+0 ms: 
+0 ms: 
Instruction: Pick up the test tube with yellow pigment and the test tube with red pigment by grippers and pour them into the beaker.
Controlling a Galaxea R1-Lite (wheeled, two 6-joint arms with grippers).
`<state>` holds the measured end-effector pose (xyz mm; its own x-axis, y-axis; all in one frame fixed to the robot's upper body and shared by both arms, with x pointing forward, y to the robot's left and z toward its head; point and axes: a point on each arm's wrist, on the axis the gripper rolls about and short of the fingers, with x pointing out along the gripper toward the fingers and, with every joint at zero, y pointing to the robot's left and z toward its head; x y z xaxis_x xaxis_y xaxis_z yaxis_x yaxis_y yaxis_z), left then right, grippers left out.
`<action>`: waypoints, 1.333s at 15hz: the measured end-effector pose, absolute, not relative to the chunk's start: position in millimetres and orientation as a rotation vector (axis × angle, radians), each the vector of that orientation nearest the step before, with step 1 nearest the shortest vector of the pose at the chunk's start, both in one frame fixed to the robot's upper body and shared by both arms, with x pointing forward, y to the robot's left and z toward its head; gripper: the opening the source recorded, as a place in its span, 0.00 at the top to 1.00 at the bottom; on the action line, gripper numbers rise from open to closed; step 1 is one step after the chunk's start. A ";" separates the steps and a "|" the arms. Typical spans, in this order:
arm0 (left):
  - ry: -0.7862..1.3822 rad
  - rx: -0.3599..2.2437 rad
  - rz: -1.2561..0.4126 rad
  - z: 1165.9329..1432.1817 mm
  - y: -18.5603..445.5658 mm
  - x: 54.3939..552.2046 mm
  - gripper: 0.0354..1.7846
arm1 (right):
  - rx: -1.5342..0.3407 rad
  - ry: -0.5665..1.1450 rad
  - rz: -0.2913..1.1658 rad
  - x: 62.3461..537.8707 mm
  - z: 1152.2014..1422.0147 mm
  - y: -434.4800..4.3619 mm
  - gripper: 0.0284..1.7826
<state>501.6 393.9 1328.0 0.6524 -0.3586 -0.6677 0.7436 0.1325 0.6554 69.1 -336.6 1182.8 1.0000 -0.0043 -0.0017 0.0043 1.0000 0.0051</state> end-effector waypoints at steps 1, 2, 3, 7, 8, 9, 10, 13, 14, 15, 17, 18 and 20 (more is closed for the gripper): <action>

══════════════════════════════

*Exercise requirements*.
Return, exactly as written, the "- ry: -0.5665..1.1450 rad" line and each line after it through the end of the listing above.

*The answer*.
  - ry: -0.5665..1.1450 rad
  - rz: -0.2913..1.1658 rad
  - x: 62.3461..537.8707 mm
  - z: 1152.2014..1422.0147 mm
  - y: -434.4800..4.3619 mm
  - gripper: 0.0284..1.7826
<state>501.6 393.9 1328.0 0.6524 -0.3586 -0.6677 0.7436 0.1325 0.6554 69.1 -336.6 1182.8 1.0000 -0.0043 -0.0017 0.0043 1.0000 0.0051</state> end-effector waypoints at steps 1, 2, 3, 7, 8, 9, 10, 13, 14, 15, 17, 18 and 20 (more is closed for the gripper): <action>

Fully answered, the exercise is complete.